M. Théret, le sympathique conseiller général d’Aubigny, en des termes émus, témoigna sa sympathie et son amitié à M. Harduin, cruellement éprouvé, lui aussi par la perte de son fils aîné, et dans sa sympathie, il enveloppa tous les parents en deuil. Il s’adressa ensuite aux Anciens combattants.
« Si cet aveugle, dit-il, n’a laissé là-bas que ses yeux, si ce mutilé n’a perdu que ses bras, si vous tous, enfin, êtes revenu sains et saufs au foyer, ce n’est pas votre faute. Comme ceux qui sont ensevelis dans les tranchées, vous avez risqué mille fois votre vie. Vous avez été aussi braves qu’eux et vous méritez le même honneur. »
Dans un langage vibrant, M. Edmond Neuvéglise, glorieux mutilé, tint à exprimer quelques paroles de reconnaissance, en l’honneur de ses camarades qu’il a connus et avec qui il a vécu, enfant.
Ensuite, M. le Sous-Préfet de Saint-Pol, résuma en quelques mots les enseignements que l’on pouvait tirer de cette fête : « Enfants, dit-il, souvenez-vous, de l’exemple de vos aînés ; Anciens combattants demeurez unis comme au front pour rester forts ; parents, ne pleurez plus vos morts puisqu’ils ont gardé à la France sa première place dans le monde. »
Entre les discours, la fanfare de Rollepot fit entendre les meilleurs morceaux de son répertoire sous la direction de M. Copin ; des jeunes gens et des jeunes filles exécutèrent quelques chants très écoutés ; des fillettes de l’école récitèrent quelques poésies ; un petit poilu de 1914 récita avec un sang-froid remarquable un poème patriotique.
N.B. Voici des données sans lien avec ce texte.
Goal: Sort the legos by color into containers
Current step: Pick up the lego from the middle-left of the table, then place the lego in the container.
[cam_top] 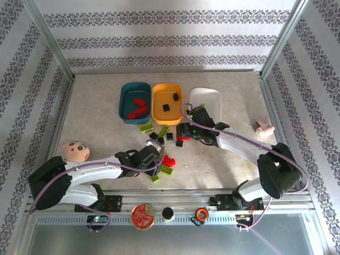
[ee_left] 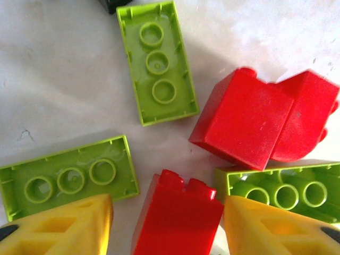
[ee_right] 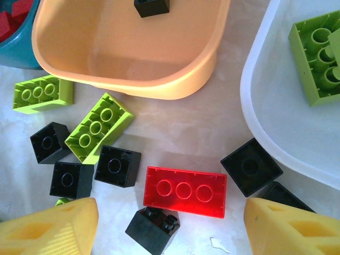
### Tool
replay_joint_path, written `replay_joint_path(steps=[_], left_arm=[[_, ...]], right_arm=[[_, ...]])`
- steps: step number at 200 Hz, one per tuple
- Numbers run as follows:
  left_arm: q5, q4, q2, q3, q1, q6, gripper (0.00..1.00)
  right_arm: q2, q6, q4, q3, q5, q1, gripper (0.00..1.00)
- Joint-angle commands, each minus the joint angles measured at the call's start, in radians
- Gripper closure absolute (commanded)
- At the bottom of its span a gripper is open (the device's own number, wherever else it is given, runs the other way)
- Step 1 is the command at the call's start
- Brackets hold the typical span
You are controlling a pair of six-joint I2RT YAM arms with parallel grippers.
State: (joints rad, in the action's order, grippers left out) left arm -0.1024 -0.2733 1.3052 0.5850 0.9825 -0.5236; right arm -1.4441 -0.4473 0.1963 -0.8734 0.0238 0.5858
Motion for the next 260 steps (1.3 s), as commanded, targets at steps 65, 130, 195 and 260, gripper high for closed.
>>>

Enfin, pour clôturer la cérémonie, M. Harduin remercia M. le Sous-Préfet d’avoir accepté la présidence de cette fête, M. le chanoine Bridoux, martyr et grand mutilé de la guerre, d’avoir rehaussé l’éclat de cette cérémonie par sa présence, et par sa parole vibrante, M. Goubet et M. Théret, tous deux victimes de la guerre, l’un pour avoir subi la captivité boche, l’autre pour avoir perdu sa fille dans un bombardement par avion ; il remercia ensuite les conseillers d’arrondissement, MM Maincourt, Coquidé, Willerval, les maires du canton, qui, nombreux, avaient répondu à son invitation.
Ses remerciements allèrent ensuite aux anciens combattants, aux délégations des sociétés voisines, et à tous ceux qui ont participé à la réussite de cette fête, qui avait amené une foule telle que l’on n’en avait jamais vu dans la localité.